REQUIRED ACTION
Everything in the listing below should be repeated exactly, apart from the pictures.

++++++++++

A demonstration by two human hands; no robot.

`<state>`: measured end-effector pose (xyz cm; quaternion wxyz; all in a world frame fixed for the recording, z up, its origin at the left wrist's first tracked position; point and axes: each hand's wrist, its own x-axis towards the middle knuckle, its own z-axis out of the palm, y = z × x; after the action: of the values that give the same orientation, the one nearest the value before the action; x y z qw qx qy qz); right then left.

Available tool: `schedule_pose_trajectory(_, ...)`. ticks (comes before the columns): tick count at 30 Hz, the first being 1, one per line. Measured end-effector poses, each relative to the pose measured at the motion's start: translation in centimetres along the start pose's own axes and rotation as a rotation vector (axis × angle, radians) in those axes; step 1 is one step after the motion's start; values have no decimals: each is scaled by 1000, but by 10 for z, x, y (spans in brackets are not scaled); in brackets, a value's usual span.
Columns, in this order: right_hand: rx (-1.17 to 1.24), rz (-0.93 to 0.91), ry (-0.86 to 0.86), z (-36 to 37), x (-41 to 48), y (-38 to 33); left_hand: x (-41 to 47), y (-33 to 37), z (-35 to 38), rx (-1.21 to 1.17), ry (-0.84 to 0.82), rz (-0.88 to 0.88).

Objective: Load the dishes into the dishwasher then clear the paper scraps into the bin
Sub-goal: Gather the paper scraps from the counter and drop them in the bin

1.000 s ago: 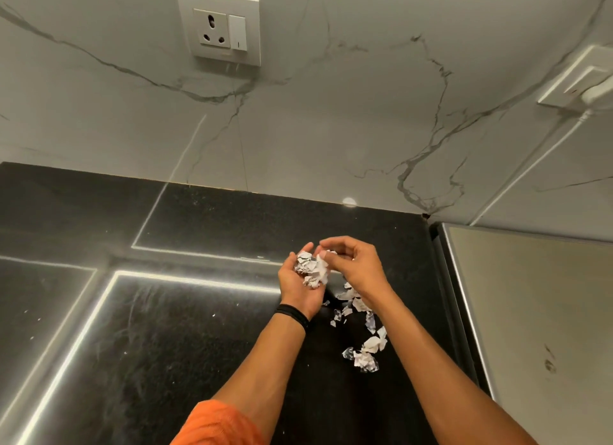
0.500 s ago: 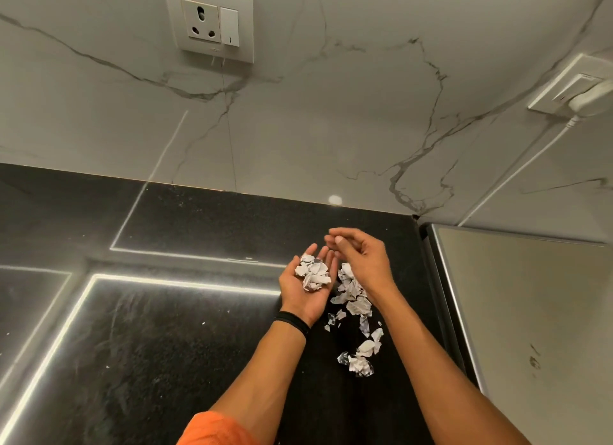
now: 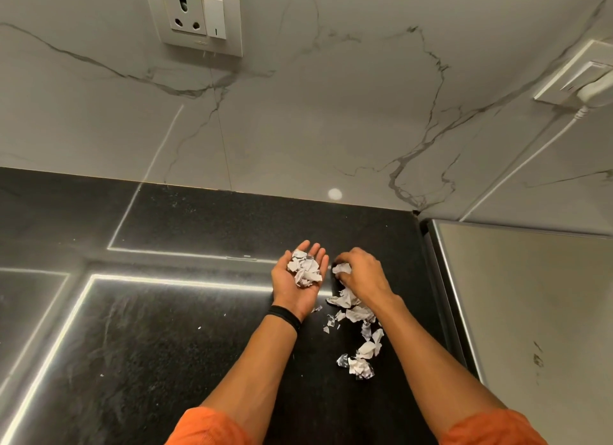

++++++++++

FINAL ANSWER
A demonstration by two human hands; no robot.

`<state>`: measured end-effector pose (xyz cm; quaternion wxyz; all in a world frame fixed for the recording, z up, its origin at the left wrist's first tracked position; point and axes: each hand's wrist, its own x-axis towards the middle knuckle, its own z-axis out of the palm, y = z × x; after the action: of the values that give the same orientation, the one nearest the value before the action; x y z qw qx qy qz); right then left.

Available tool: `schedule_pose_trajectory(_, ...)`. ticks (comes before the columns): tick count at 30 Hz, the first being 1, one per line. Measured end-effector poses, each relative to the pose measured at the motion's start: translation in centimetres along the start pose's own axes and rotation as a rotation vector (axis × angle, radians) in those axes; step 1 is one step after the motion's start; values have no decimals: each is scaled by 1000, but by 10 for z, x, y (spans in brackets are not scaled); in brackets, a value's usual span.
Columns, in this order: right_hand: rx (-1.17 to 1.24), rz (-0.93 to 0.91), ry (-0.86 to 0.86), z (-36 to 37), x (-41 to 48), y (-38 to 33); left_hand: x (-41 to 47), y (-33 to 37), z (-35 to 38), rx (-1.21 to 1.17), ry (-0.84 to 0.82), rz (-0.88 to 0.88).

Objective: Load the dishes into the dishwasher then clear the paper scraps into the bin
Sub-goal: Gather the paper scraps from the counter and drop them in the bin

1.000 s ago: 
0.500 s ago: 
now: 

That is the entire output.